Write out the listing below exactly, and omit any images you find in it.

■ ■ ■ ■ ■

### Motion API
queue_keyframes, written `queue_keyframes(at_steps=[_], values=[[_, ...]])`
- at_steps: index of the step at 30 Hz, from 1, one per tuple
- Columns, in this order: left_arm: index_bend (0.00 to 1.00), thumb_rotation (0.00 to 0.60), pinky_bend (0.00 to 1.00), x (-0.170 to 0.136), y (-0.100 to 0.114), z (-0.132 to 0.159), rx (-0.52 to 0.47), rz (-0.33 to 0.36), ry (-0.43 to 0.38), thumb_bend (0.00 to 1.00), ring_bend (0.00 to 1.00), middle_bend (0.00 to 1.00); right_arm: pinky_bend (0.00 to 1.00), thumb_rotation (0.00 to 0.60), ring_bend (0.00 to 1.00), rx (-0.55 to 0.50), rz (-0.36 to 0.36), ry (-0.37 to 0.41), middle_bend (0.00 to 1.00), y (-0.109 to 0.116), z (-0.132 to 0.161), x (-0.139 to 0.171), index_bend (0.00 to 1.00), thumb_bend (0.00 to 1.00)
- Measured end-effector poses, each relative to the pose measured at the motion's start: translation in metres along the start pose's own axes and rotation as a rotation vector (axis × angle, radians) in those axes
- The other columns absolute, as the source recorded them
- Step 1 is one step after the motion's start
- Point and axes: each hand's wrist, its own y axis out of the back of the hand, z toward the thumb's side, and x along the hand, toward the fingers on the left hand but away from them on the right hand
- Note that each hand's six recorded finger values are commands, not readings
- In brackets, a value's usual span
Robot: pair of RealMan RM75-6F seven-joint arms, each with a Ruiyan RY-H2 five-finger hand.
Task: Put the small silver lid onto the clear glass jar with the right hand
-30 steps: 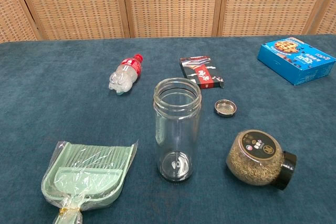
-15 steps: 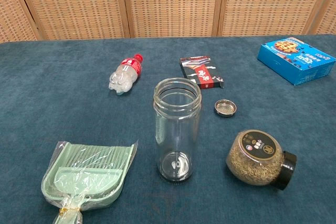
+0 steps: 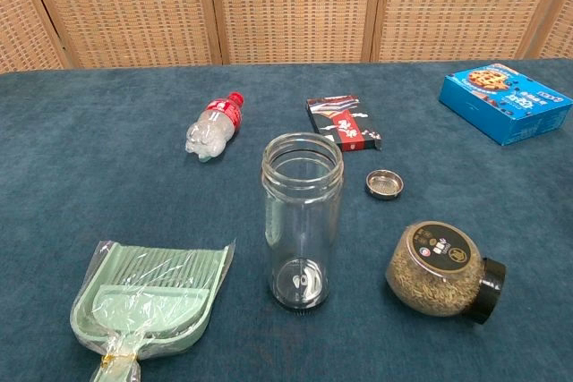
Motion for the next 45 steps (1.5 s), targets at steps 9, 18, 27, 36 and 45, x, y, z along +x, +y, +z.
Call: queue_keyframes(at_steps=[9, 18, 27, 36, 45], values=[[0.00, 0.600, 0.00, 0.003, -0.003, -0.003, -0.002, -0.011, 0.008, 0.19, 0.00, 0.00, 0.19, 0.600, 0.00, 0.013, 0.018, 0.095, 0.08, 0.009, 0.048, -0.062, 0.33, 0.00], [0.00, 0.600, 0.00, 0.005, -0.003, -0.004, -0.006, -0.014, 0.012, 0.19, 0.00, 0.00, 0.22, 0.600, 0.00, -0.004, 0.067, 0.134, 0.13, -0.003, 0.085, -0.092, 0.40, 0.10], [0.00, 0.600, 0.00, 0.006, -0.006, -0.002, -0.006, -0.026, 0.002, 0.19, 0.00, 0.00, 0.24, 0.600, 0.00, 0.015, 0.142, 0.162, 0.14, -0.036, 0.110, -0.108, 0.43, 0.23], [0.00, 0.600, 0.00, 0.007, -0.006, -0.002, -0.015, -0.027, -0.002, 0.19, 0.00, 0.00, 0.25, 0.600, 0.00, 0.026, 0.190, 0.175, 0.15, -0.063, 0.125, -0.113, 0.46, 0.35], [0.00, 0.600, 0.00, 0.006, -0.006, -0.002, -0.020, -0.028, -0.006, 0.19, 0.00, 0.00, 0.27, 0.600, 0.00, 0.017, 0.212, 0.193, 0.17, -0.081, 0.143, -0.116, 0.48, 0.39]])
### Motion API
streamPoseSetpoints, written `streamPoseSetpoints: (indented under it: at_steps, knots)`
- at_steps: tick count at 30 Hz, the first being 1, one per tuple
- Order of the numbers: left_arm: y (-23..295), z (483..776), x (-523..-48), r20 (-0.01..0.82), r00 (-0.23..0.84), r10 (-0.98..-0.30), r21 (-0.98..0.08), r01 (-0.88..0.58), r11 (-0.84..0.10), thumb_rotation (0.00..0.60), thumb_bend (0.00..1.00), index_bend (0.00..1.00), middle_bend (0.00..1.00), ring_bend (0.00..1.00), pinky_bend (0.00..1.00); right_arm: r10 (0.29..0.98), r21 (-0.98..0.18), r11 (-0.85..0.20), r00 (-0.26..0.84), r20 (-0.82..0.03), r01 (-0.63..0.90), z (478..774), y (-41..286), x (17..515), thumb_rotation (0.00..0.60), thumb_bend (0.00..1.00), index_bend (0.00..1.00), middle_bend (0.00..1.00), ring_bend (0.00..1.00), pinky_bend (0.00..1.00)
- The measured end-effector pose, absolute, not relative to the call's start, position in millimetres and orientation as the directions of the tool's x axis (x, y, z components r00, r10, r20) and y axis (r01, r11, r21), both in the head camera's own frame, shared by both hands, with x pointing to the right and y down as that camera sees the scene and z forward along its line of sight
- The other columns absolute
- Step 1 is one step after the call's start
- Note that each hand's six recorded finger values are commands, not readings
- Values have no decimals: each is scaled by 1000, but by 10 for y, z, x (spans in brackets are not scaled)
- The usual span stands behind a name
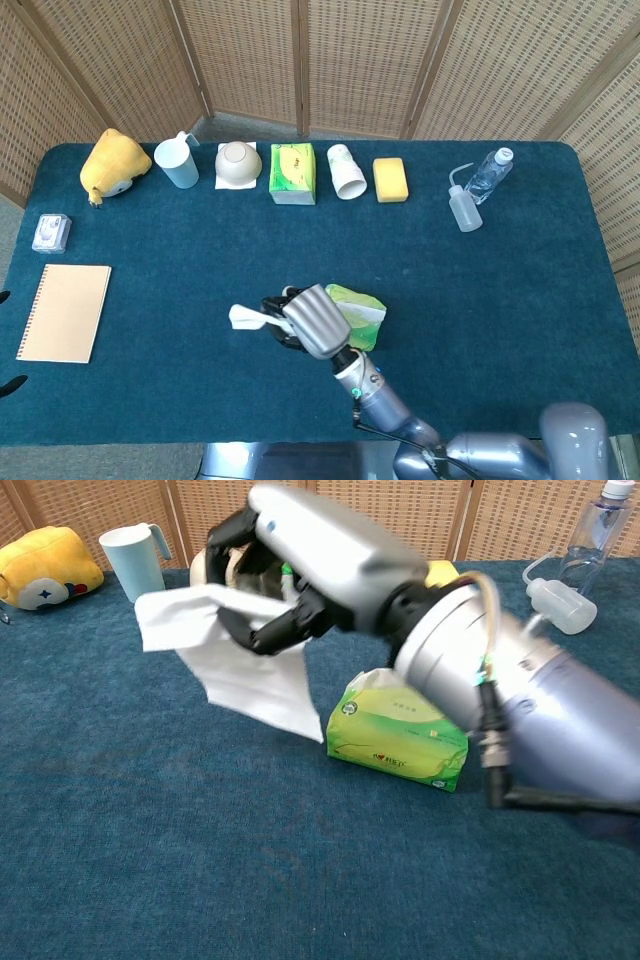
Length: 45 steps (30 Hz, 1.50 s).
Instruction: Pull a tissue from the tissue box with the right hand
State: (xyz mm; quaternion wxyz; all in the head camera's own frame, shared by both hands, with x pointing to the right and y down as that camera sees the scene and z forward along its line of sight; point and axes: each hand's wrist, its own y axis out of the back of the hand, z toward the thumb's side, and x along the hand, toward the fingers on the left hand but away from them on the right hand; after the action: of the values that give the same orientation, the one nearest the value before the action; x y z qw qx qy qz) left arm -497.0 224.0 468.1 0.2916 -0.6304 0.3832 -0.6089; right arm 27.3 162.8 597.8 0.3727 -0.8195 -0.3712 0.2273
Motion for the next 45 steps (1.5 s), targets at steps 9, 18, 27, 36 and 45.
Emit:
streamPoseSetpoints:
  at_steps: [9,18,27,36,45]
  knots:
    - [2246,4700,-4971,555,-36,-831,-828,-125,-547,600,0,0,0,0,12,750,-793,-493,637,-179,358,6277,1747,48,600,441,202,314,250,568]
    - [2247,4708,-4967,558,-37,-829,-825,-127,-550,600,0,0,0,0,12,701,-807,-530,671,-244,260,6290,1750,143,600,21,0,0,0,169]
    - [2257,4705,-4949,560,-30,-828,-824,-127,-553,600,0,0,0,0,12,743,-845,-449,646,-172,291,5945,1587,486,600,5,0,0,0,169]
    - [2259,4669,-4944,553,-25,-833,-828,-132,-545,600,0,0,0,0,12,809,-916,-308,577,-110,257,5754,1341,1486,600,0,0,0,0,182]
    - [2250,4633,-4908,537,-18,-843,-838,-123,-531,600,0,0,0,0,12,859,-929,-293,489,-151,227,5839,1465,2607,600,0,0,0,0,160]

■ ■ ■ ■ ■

Task solution:
### Motion API
queue_keyframes, written `queue_keyframes(at_steps=[_], values=[[_, ...]])`
- at_steps: index of the step at 30 Hz, from 1, one per tuple
- Columns, in this order: left_arm: index_bend (0.00 to 1.00), thumb_rotation (0.00 to 0.60), pinky_bend (0.00 to 1.00), x (-0.170 to 0.136), y (-0.100 to 0.114), z (-0.132 to 0.159), rx (-0.52 to 0.47), rz (-0.33 to 0.36), ry (-0.43 to 0.38), thumb_bend (0.00 to 1.00), ring_bend (0.00 to 1.00), middle_bend (0.00 to 1.00); right_arm: pinky_bend (0.00 to 1.00), thumb_rotation (0.00 to 0.60), ring_bend (0.00 to 1.00), rx (-0.55 to 0.50), rz (-0.36 to 0.36), ry (-0.37 to 0.41), middle_bend (0.00 to 1.00), y (-0.109 to 0.116), z (-0.132 to 0.161), x (-0.139 to 0.171), index_bend (0.00 to 1.00), thumb_bend (0.00 to 1.00)
- Measured end-effector poses, each relative to the pose measured at the motion's start: translation in metres along the start pose's own axes and rotation as a rotation vector (axis × angle, radians) in those axes
- The other columns absolute, as the source recorded them
- Step 1 is one step after the motion's start
- Point and axes: each hand's wrist, its own y axis out of the back of the hand, z toward the thumb's side, and x along the hand, toward the fingers on the left hand but away from them on the right hand
- Note that each hand's six recorded finger values are commands, not readings
- In brackets, a value's usual span
Robot: pair of RealMan RM75-6F seven-joint arms, each with a Ruiyan RY-H2 five-finger hand.
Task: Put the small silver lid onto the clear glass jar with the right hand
-30 steps: 
-15 steps: 
+0 steps: 
Motion for the next 45 steps (1.5 s), targets at steps 9, 18, 27, 36 and 45, x, y, z along +x, +y, +z.
Call: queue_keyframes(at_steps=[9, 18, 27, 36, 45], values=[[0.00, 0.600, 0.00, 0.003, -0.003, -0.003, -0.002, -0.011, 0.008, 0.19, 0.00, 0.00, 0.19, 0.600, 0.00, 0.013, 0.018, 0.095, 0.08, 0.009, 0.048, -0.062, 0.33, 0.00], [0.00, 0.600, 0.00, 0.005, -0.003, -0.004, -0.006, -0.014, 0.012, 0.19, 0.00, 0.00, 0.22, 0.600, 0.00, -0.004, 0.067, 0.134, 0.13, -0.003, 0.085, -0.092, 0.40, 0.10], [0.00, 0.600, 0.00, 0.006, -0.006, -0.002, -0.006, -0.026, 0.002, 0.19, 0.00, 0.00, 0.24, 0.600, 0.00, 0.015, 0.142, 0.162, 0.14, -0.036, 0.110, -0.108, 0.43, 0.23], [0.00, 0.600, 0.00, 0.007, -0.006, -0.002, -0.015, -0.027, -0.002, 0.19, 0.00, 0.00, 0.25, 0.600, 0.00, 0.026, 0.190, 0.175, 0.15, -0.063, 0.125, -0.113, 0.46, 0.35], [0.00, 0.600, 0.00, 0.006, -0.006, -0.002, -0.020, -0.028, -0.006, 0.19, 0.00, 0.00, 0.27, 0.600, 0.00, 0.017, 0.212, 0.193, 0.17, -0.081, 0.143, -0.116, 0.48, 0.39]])
### Motion API
streamPoseSetpoints, written `streamPoseSetpoints: (indented under it: at_steps, knots)`
- at_steps: tick count at 30 Hz, the first being 1, one per tuple
- Order of the numbers: left_arm: y (-23..295), z (483..776), x (-523..-48), r20 (-0.01..0.82), r00 (-0.23..0.84), r10 (-0.98..-0.30), r21 (-0.98..0.08), r01 (-0.88..0.58), r11 (-0.84..0.10), thumb_rotation (0.00..0.60), thumb_bend (0.00..1.00), index_bend (0.00..1.00), middle_bend (0.00..1.00), ring_bend (0.00..1.00), pinky_bend (0.00..1.00); right_arm: r10 (0.29..0.98), r21 (-0.98..0.18), r11 (-0.85..0.20), r00 (-0.26..0.84), r20 (-0.82..0.03), r01 (-0.63..0.90), z (478..774), y (-41..286), x (17..515), thumb_rotation (0.00..0.60), thumb_bend (0.00..1.00), index_bend (0.00..1.00), middle_bend (0.00..1.00), ring_bend (0.00..1.00), pinky_bend (0.00..1.00)
- The measured end-effector pose, absolute, not relative to the call's start, position in millimetres and orientation as the directions of the tool's x axis (x, y, z components r00, r10, r20) and y axis (r01, r11, r21), both in the head camera's own frame, shared by both hands, with x pointing to the right and y down as that camera sees the scene and z forward along its line of sight
- The other columns absolute
- Step 1 is one step after the call's start
- Note that each hand's six recorded finger values are commands, not readings
- Values have no decimals: each is scaled by 1000, but by 10 for y, z, x (spans in brackets are not scaled)
- The usual span stands behind a name
Length: 45 steps (30 Hz, 1.50 s).
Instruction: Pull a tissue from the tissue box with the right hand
State: (xyz mm; quaternion wxyz; all in the head camera's own frame, shared by both hands, with x pointing to the right and y down as that camera sees the scene and z forward along its line of sight; point and axes: each hand's wrist, its own y axis out of the back of the hand, z toward the thumb's side, and x along the hand, toward the fingers on the left hand but away from them on the right hand; after the action: of the values that give the same orientation, the one nearest the value before the action; x y z qw qx qy qz) left arm -497.0 224.0 468.1 0.2916 -0.6304 0.3832 -0.6089; right arm 27.3 162.8 597.8 0.3727 -0.8195 -0.3712 0.2273
Motion for the next 45 steps (1.5 s), targets at steps 9, 18, 27, 36 and 45.
Emit:
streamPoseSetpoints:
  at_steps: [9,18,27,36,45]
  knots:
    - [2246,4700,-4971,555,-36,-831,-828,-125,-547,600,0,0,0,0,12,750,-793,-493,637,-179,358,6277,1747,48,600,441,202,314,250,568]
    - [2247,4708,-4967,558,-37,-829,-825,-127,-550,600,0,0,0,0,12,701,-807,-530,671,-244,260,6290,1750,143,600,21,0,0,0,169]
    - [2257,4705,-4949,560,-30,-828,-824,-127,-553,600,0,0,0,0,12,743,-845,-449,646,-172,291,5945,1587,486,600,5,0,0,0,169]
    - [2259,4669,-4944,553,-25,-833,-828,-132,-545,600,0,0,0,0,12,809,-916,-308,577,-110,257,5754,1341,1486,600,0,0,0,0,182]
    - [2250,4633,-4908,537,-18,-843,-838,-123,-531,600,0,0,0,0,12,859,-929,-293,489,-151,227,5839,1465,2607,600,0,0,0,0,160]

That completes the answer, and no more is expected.